### What to do
Leave out the images and output the records word for word.

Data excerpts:
========================================================================

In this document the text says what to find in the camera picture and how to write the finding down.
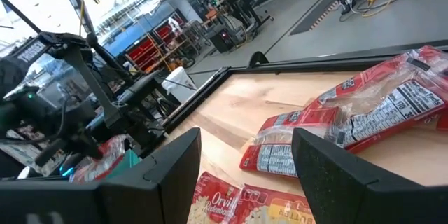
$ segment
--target wooden table
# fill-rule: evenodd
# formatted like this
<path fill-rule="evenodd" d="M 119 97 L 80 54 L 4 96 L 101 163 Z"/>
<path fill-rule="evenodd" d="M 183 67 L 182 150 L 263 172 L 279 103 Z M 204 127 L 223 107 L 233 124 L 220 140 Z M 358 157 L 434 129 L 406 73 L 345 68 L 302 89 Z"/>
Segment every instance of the wooden table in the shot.
<path fill-rule="evenodd" d="M 268 117 L 300 110 L 354 74 L 235 74 L 171 133 L 170 140 L 191 127 L 200 127 L 200 173 L 208 171 L 234 185 L 247 183 L 303 195 L 296 178 L 241 170 L 241 157 Z M 433 186 L 448 183 L 447 154 L 447 133 L 418 125 L 371 146 L 359 156 L 417 183 Z"/>

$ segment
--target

========================================================================

### Task answer
In this document the text says what to find in the camera picture and how to write the finding down.
$ segment
--target wooden table
# fill-rule: evenodd
# formatted like this
<path fill-rule="evenodd" d="M 119 97 L 80 54 L 4 96 L 101 163 Z"/>
<path fill-rule="evenodd" d="M 183 67 L 182 150 L 263 172 L 279 103 Z M 204 127 L 223 107 L 233 124 L 220 140 Z M 358 157 L 434 129 L 406 73 L 345 68 L 302 89 Z"/>
Segment every instance of the wooden table in the shot.
<path fill-rule="evenodd" d="M 268 117 L 300 110 L 354 74 L 235 74 L 171 133 L 170 140 L 191 127 L 200 127 L 200 173 L 208 171 L 234 185 L 247 183 L 303 195 L 296 178 L 241 170 L 241 157 Z M 433 186 L 448 183 L 447 154 L 447 133 L 418 125 L 371 146 L 359 156 L 417 183 Z"/>

$ segment
--target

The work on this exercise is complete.